▶ [Assignment] Leaving nothing out, set down all the data exactly.

**** Given material ****

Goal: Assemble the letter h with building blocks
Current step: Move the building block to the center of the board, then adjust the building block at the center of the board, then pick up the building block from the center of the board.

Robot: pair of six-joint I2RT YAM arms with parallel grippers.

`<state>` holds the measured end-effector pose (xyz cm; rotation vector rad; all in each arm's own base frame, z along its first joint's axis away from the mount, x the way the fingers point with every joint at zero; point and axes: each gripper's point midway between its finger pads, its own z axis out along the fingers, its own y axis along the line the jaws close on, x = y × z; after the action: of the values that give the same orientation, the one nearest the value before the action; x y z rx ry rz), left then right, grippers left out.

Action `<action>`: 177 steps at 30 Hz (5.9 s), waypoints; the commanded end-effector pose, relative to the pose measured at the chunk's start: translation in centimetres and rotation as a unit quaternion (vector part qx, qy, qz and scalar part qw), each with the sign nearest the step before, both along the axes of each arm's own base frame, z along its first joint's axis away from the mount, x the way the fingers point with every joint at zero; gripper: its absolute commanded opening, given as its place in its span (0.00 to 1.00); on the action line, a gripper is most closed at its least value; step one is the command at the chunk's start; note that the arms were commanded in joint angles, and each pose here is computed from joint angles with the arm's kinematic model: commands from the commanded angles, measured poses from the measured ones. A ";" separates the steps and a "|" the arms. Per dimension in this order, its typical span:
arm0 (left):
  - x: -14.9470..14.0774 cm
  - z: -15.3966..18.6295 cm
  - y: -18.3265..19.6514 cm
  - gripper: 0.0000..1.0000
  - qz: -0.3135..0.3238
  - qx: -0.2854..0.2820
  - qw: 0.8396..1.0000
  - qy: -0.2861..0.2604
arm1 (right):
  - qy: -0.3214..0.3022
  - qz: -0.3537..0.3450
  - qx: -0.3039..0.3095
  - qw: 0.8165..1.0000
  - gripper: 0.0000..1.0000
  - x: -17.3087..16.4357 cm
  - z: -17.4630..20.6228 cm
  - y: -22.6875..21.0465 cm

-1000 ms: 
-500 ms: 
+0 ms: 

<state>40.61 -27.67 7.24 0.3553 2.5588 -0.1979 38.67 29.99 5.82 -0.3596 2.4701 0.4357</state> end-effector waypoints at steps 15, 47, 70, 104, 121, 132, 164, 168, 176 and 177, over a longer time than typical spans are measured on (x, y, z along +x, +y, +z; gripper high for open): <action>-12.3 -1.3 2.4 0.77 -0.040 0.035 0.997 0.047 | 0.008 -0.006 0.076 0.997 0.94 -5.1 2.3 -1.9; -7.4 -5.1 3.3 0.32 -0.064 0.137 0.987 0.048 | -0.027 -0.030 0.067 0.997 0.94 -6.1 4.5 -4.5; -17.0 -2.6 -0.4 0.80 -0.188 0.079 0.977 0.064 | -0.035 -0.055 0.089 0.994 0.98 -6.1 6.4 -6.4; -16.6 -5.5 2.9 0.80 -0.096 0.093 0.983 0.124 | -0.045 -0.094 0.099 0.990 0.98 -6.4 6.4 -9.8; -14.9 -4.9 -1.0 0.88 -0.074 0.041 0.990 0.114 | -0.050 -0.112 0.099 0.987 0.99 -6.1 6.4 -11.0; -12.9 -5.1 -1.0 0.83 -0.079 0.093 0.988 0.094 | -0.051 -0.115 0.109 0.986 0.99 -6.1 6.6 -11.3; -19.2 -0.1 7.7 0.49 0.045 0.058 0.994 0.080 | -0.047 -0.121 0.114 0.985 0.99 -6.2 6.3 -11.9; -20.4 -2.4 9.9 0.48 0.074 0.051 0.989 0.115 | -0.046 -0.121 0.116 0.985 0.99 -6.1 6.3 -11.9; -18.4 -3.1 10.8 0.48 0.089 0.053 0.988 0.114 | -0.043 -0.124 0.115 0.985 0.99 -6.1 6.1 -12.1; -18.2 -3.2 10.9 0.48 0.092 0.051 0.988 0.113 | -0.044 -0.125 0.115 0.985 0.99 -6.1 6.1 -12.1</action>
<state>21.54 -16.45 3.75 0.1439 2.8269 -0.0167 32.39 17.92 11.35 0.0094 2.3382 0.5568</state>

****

▶ [Solution for this problem]
Goal: Assemble the letter h with building blocks
Current step: Move the building block to the center of the board, then adjust the building block at the center of the board, then pick up the building block from the center of the board.

Robot: pair of six-joint I2RT YAM arms with parallel grippers.

`<state>` holds the measured end-effector pose (xyz cm; rotation vector rad; all in each arm's own base frame, z along its first joint's axis away from the mount, x the way the fingers point with every joint at zero; point and axes: each gripper's point midway between its finger pads, its own z axis out along the fingers, its own y axis along the line the jaws close on, x = y × z; after the action: of the values that give the same orientation, the one nearest the value before the action; x y z rx ry rz), left then right, grippers left out.

Action `<action>`: 177 steps at 30 Hz (5.9 s), waypoints; the commanded end-effector pose, relative to the pose measured at the chunk's start: translation in centimetres and rotation as a unit quaternion (vector part qx, qy, qz and scalar part qw), each with the sign nearest the step before, both along the axes of each arm's own base frame, z along its first joint's axis away from the mount, x the way the fingers point with every joint at zero; gripper: its absolute commanded opening, given as its place in its span (0.00 to 1.00); on the action line, a gripper is most closed at its least value; step one is the command at the chunk's start; note that the arms were commanded in joint angles, and each pose here is computed from joint angles with the arm's kinematic model: commands from the commanded angles, measured poses from the measured ones. A ";" separates the steps and a "|" the arms. Per dimension in this order, its typical span:
arm0 (left):
  - x: -14.9470..14.0774 cm
  - z: -15.3966..18.6295 cm
  - y: -18.3265..19.6514 cm
  - gripper: 0.0000..1.0000
  - qz: -0.3135..0.3238
  - qx: -0.2854..0.2820
  - qw: 0.8396..1.0000
  - qy: -0.2861..0.2604
arm1 (right):
  - qy: -0.3214..0.3022
  - qz: -0.3537..0.3450
  - qx: -0.3039..0.3095
  - qw: 0.8165..1.0000
  - gripper: 0.0000..1.0000
  - x: -17.3087..16.4357 cm
  - z: -17.4630..20.6228 cm
  - y: -22.6875..21.0465 cm

-1000 ms: 
-500 ms: 
+0 ms: 

<state>40.61 -27.67 7.24 0.3553 2.5588 -0.1979 38.67 29.99 5.82 -0.3596 2.4701 0.4357</state> end-effector waypoints at steps 15, 47, 70, 104, 121, 132, 164, 168, 176 and 177, over a longer time than typical spans are measured on (x, y, z along +x, +y, +z; gripper high for open): <action>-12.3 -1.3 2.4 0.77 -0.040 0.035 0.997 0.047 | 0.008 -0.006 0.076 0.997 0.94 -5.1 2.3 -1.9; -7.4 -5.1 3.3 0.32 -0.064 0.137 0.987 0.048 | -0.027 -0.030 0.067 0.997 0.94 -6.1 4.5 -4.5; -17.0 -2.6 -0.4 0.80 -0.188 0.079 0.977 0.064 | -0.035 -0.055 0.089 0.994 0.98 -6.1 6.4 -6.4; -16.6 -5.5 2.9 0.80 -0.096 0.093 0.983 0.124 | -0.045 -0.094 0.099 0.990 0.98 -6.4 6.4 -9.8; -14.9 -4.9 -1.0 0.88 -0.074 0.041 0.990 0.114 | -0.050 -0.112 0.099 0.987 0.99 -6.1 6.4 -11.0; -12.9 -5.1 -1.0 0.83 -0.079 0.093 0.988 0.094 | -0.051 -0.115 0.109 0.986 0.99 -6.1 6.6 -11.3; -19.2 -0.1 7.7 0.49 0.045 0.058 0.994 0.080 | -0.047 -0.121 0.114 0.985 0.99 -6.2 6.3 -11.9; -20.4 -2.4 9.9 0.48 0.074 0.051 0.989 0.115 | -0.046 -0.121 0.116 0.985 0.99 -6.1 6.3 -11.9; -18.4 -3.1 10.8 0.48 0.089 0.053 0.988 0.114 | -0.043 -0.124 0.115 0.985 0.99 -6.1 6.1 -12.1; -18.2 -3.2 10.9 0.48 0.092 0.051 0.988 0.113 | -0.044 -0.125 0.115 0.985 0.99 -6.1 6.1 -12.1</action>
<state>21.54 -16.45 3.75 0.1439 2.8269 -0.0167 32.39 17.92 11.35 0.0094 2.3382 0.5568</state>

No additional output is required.